Rotor syndrome

(redirected from Rotor’s syndrome)

Ro·tor syn·drome

(rō-tōr'),
jaundice appearing in childhood due to impaired biliary excretion; most of the plasma bilirubin is conjugated, liver function test results are usually normal, and there is no hepatic pigmentation.

Rotor syndrome

An autosomal recessive (OMIM:237450) form of primary conjugated hyperbilirubinaemia characterised by mild jaundice without haemolysis that begins shortly after birth or in childhood.

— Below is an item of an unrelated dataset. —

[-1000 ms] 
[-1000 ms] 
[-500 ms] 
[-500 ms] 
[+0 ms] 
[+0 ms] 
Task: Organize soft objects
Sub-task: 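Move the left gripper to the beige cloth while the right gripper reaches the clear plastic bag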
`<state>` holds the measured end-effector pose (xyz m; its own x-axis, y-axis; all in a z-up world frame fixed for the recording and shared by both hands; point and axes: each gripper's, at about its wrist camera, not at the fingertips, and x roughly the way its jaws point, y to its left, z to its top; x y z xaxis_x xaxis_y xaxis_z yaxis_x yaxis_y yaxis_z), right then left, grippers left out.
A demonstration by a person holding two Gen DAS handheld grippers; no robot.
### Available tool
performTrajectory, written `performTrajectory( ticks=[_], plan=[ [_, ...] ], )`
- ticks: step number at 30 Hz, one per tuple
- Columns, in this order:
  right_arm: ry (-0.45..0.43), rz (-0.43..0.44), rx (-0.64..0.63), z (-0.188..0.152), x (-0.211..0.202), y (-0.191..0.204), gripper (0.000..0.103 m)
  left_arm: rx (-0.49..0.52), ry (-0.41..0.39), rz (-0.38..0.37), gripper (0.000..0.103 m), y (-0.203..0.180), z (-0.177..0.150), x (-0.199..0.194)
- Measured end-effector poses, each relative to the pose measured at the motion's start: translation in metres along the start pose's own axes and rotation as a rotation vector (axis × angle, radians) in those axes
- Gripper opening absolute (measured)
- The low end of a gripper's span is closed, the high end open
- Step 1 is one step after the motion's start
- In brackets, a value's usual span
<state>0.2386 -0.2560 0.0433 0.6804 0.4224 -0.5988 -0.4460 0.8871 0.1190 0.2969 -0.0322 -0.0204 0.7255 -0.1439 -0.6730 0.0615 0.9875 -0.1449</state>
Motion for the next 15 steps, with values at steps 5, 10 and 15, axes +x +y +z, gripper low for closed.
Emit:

Affected individuals have delayed plasma clearance of the unconjugated anionic dye bromsulphthalein and high urinary excretion of coproporphyrin I. Hepatic pigmentation is normal.

Molecular pathology
Defects in SLCO1B1 and SLCO1B3, which encode organic anion transporters, cause Rotor syndrome.

Ro·tor syn·drome

(rō-tōr' sin'drōm)
Jaundice appearing in childhood due to impaired biliary excretion; most of the plasma bilirubin is conjugated, liver function results are usually normal, and there is no hepatic pigmentation.

Rotor syndrome

Mild JAUNDICE with an apparently normal liver which appears to be temporarily affected in its ability to take up and store BILIRUBIN. The outlook is excellent. (Arturo B. Rotor, Phillipine physician.).

Rotor,

Arturo B., 20th century Philippine internist.
Rotor syndrome - jaundice appearing in childhood due to impaired biliary excretion.